__Source material__

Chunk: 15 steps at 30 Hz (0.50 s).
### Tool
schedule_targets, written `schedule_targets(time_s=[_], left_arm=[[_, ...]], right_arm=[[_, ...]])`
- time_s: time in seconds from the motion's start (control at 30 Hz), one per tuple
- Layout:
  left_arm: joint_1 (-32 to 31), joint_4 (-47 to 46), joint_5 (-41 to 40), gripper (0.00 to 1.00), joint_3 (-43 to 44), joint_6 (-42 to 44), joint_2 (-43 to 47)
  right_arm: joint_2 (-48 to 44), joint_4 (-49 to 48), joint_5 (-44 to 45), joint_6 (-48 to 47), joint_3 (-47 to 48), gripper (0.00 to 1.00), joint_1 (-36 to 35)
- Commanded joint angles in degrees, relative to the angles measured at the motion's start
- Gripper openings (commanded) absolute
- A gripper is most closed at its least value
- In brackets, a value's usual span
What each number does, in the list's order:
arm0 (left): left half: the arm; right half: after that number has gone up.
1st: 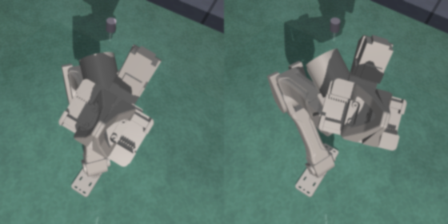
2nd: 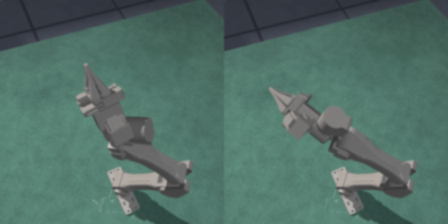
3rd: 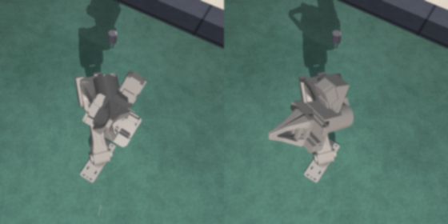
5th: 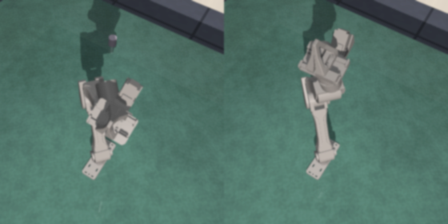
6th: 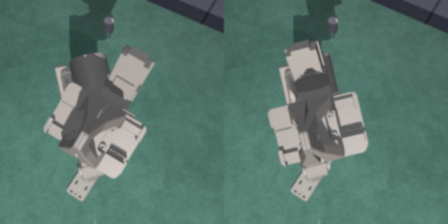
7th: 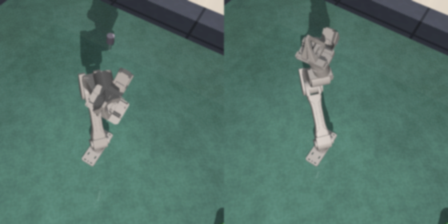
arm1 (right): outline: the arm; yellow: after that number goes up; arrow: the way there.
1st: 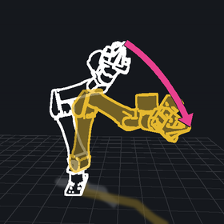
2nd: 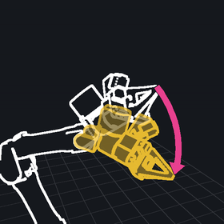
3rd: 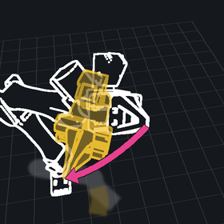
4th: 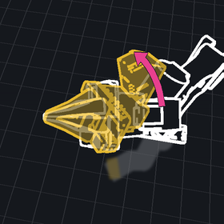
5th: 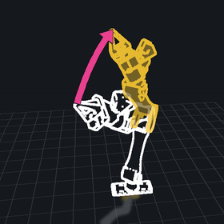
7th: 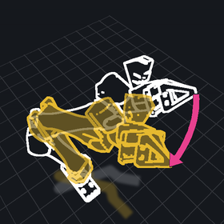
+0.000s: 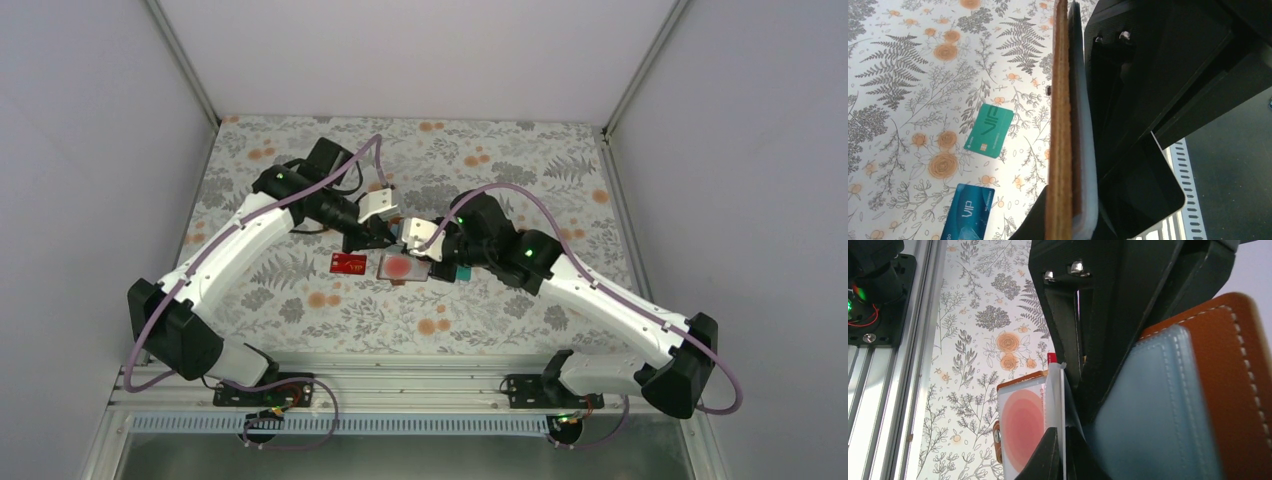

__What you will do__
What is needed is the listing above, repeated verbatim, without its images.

__Written solution__
Chunk: 15 steps at 30 Hz (0.50 s).
### Tool
schedule_targets, written `schedule_targets(time_s=[_], left_arm=[[_, ...]], right_arm=[[_, ...]])`
- time_s: time in seconds from the motion's start (control at 30 Hz), one per tuple
- Layout:
  left_arm: joint_1 (-32 to 31), joint_4 (-47 to 46), joint_5 (-41 to 40), gripper (0.00 to 1.00), joint_3 (-43 to 44), joint_6 (-42 to 44), joint_2 (-43 to 47)
  right_arm: joint_2 (-48 to 44), joint_4 (-49 to 48), joint_5 (-44 to 45), joint_6 (-48 to 47), joint_3 (-47 to 48), gripper (0.00 to 1.00), joint_1 (-36 to 35)
- Commanded joint angles in degrees, relative to the angles measured at the motion's start
- Gripper openings (commanded) absolute
- A gripper is most closed at its least value
- In brackets, a value's usual span
What each number does, in the list's order:
arm0 (left): left half: the arm; right half: after that number has gone up.
1st: 
2nd: 
3rd: 
5th: 
6th: 
7th: 
arm1 (right): outline: the arm; yellow: after that number goes up; arrow: the way there.
1st: 
2nd: 
3rd: 
4th: 
5th: 
7th: 
+0.000s: 

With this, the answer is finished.